Task. Every entry in the data that follows should come back exactly, pictures aside.

Working data.

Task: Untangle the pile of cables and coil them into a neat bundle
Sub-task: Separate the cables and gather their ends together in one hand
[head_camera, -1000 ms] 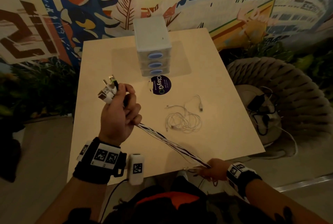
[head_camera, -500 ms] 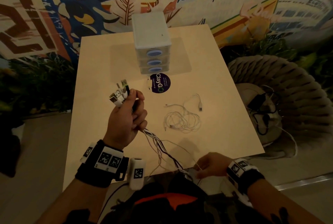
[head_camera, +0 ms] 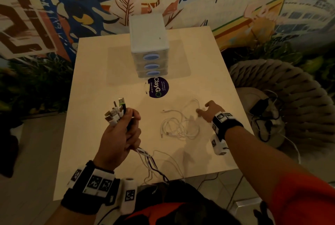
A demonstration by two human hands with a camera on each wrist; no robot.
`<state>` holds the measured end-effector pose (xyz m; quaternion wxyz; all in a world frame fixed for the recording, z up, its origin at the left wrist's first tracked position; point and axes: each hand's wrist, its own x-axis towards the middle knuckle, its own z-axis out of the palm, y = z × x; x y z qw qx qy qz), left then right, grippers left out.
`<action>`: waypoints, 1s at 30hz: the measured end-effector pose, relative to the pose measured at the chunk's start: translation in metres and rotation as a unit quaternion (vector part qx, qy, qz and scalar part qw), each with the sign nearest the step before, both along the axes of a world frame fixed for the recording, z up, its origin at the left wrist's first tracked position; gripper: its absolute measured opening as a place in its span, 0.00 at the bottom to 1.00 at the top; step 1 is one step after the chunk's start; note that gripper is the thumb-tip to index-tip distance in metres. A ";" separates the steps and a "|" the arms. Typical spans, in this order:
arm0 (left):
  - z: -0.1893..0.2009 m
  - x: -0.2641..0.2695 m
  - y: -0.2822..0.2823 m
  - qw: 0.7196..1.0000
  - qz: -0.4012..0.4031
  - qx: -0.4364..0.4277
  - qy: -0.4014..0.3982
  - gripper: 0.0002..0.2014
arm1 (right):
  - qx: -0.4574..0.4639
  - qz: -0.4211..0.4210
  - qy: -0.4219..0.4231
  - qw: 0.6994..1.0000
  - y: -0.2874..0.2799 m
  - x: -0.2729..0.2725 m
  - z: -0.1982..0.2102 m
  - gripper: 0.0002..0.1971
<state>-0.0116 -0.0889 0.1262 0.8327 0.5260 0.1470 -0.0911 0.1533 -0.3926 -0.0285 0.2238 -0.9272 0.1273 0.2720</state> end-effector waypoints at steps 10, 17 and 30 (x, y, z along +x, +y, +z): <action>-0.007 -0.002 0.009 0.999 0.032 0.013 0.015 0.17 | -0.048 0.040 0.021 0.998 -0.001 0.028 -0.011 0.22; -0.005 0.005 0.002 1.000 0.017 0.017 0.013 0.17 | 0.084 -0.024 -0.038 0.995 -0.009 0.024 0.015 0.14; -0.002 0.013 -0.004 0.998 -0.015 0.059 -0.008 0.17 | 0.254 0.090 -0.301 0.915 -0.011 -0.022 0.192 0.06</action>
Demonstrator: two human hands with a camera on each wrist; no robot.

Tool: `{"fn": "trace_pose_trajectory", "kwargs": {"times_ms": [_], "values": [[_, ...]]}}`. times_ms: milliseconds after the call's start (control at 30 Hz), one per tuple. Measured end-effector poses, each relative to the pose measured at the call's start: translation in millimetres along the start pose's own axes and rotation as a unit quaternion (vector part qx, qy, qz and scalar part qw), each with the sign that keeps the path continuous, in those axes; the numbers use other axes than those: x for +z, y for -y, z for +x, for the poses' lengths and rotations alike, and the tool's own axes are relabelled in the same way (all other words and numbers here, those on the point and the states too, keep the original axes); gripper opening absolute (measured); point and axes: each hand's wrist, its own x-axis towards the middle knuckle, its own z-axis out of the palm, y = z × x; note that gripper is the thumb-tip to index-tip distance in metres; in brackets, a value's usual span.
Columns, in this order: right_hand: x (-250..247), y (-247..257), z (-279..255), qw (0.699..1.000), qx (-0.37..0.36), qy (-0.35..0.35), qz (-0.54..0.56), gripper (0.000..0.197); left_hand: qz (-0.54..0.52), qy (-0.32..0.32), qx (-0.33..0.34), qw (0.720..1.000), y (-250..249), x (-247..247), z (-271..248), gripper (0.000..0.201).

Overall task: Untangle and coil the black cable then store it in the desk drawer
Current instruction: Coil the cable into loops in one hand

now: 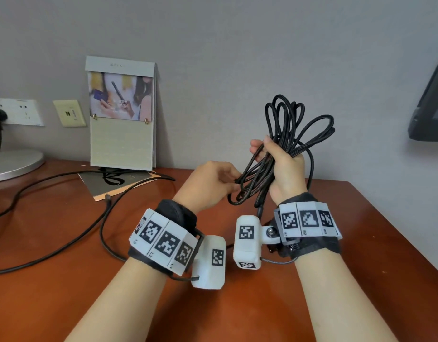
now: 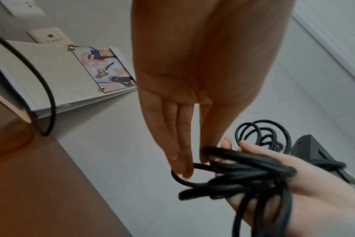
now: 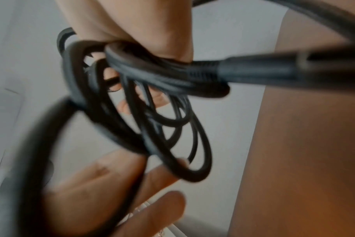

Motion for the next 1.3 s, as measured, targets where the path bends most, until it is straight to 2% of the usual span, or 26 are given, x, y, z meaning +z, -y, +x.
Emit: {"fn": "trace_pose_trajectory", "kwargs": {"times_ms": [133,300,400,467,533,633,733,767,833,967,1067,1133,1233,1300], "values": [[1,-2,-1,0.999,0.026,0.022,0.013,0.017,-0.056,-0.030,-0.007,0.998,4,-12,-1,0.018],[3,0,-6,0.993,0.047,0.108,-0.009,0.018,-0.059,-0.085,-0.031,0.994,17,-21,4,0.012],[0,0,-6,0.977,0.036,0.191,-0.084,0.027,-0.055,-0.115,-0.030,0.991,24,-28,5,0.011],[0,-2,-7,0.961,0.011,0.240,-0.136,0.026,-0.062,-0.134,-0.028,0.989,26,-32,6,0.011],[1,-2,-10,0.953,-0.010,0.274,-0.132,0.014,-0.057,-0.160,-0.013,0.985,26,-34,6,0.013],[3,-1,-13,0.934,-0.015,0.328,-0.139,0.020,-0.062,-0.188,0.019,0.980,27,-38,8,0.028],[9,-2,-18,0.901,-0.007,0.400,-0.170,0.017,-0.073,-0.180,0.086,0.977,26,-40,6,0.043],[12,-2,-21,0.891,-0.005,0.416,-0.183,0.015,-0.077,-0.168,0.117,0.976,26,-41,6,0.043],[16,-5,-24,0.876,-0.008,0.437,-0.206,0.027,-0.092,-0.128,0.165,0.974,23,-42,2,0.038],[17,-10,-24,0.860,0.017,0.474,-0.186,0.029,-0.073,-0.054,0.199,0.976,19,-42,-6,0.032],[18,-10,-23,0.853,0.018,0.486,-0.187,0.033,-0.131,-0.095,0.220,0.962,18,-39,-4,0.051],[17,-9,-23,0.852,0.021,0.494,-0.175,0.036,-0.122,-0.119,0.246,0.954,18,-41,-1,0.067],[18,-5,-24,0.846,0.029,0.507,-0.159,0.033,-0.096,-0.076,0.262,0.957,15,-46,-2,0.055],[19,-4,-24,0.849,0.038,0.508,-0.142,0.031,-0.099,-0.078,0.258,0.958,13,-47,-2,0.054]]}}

Written answer.
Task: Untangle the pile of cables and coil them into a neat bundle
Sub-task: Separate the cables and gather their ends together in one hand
[head_camera, -1000 ms] 
[head_camera, -500 ms] 
[head_camera, +0 ms] 
A demonstration by two human hands with a camera on each wrist; no robot.
`<state>` holds the measured end-effector pose (xyz m; quaternion wxyz; all in a world frame fixed for the recording, z up, its origin at the left wrist's first tracked position; point and axes: each hand's wrist, its own x-axis towards the middle knuckle, its own z-axis out of the palm, y = z × x; x y z qw qx qy qz), left then right, grippers left out.
`<action>`: waypoints, 1s at 30hz: the measured end-effector pose, relative to the pose measured at the chunk's start: translation in metres and rotation as a unit quaternion (vector part qx, qy, qz and scalar part qw), each with the sign nearest the step before, both along the axes of a world frame fixed for the recording, z up, its origin at the left wrist's first tracked position; gripper: its absolute measured opening as a place in its span, 0.00 at the bottom to 1.00 at the top; step 1 is one step after the chunk's start; note that gripper is the thumb-tip to index-tip distance in metres. A ";" separates the steps and a "|" the arms. Typical spans, in this order:
arm0 (left):
  - z: -0.1893..0.2009 m
  - x: -0.2641..0.2695 m
  - y: -0.2822..0.2823 m
  - qw: 0.7196..1.0000
  - qz: -0.4012..0.4031
  - qx: -0.4364..0.4277
  - qy: -0.4014..0.3982
  - gripper: 0.0002..0.2014
arm1 (right):
  - qx: -0.4574..0.4639
  - qz: -0.4211..0.4210
  - qy: -0.4219..0.4231
  - qw: 0.6994..1.0000
  - y: -0.2874..0.2799 m
  - x: -0.2729..0.2725 m
  - z: -0.1982..0.2102 m
  - gripper: 0.0002..0.1971
<state>-0.0116 -0.0889 0.1262 0.8327 0.5260 0.1470 -0.0911 0.1533 -0.3926 -0.0285 0.2238 -0.9272 0.1273 0.2720</state> end-effector waypoints at steps 10, 17 and 30 (x, y, z along +x, +y, +z): <action>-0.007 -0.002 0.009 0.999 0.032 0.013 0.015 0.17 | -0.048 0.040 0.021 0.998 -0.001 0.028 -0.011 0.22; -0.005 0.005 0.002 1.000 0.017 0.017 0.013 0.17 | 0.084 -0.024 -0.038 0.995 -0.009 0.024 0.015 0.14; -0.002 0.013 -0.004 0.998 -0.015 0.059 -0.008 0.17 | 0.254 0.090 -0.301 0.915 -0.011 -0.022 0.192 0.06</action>
Demonstrator: two human hands with a camera on each wrist; no robot.

Tool: `{"fn": "trace_pose_trajectory", "kwargs": {"times_ms": [_], "values": [[_, ...]]}}`. times_ms: milliseconds after the call's start (control at 30 Hz), one per tuple. Measured end-effector poses, each relative to the pose measured at the call's start: translation in millimetres along the start pose's own axes and rotation as a unit quaternion (vector part qx, qy, qz and scalar part qw), each with the sign that keeps the path continuous, in those axes; the numbers use other axes than those: x for +z, y for -y, z for +x, for the poses' lengths and rotations alike, and the tool's own axes are relabelled in the same way (all other words and numbers here, those on the point and the states too, keep the original axes); gripper opening absolute (measured); point and axes: each hand's wrist, its own x-axis towards the middle knuckle, its own z-axis out of the palm, y = z × x; note that gripper is the thumb-tip to index-tip distance in metres; in brackets, a value's usual span.
Columns, in this order: right_hand: x (-250..247), y (-247..257), z (-279..255), qw (0.699..1.000), qx (-0.37..0.36), qy (-0.35..0.35), qz (-0.54..0.56), gripper (0.000..0.197); left_hand: qz (-0.54..0.52), qy (-0.32..0.32), qx (-0.33..0.34), qw (0.720..1.000), y (-250..249), x (-247..247), z (-271..248), gripper (0.000..0.201).

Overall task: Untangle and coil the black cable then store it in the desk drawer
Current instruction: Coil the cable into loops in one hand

now: 
now: 
now: 

Motion for the next 1.3 s, as measured, targets where the path bends most, until it is straight to 2% of the usual span, or 26 are given, x, y, z meaning +z, -y, +x.
Emit: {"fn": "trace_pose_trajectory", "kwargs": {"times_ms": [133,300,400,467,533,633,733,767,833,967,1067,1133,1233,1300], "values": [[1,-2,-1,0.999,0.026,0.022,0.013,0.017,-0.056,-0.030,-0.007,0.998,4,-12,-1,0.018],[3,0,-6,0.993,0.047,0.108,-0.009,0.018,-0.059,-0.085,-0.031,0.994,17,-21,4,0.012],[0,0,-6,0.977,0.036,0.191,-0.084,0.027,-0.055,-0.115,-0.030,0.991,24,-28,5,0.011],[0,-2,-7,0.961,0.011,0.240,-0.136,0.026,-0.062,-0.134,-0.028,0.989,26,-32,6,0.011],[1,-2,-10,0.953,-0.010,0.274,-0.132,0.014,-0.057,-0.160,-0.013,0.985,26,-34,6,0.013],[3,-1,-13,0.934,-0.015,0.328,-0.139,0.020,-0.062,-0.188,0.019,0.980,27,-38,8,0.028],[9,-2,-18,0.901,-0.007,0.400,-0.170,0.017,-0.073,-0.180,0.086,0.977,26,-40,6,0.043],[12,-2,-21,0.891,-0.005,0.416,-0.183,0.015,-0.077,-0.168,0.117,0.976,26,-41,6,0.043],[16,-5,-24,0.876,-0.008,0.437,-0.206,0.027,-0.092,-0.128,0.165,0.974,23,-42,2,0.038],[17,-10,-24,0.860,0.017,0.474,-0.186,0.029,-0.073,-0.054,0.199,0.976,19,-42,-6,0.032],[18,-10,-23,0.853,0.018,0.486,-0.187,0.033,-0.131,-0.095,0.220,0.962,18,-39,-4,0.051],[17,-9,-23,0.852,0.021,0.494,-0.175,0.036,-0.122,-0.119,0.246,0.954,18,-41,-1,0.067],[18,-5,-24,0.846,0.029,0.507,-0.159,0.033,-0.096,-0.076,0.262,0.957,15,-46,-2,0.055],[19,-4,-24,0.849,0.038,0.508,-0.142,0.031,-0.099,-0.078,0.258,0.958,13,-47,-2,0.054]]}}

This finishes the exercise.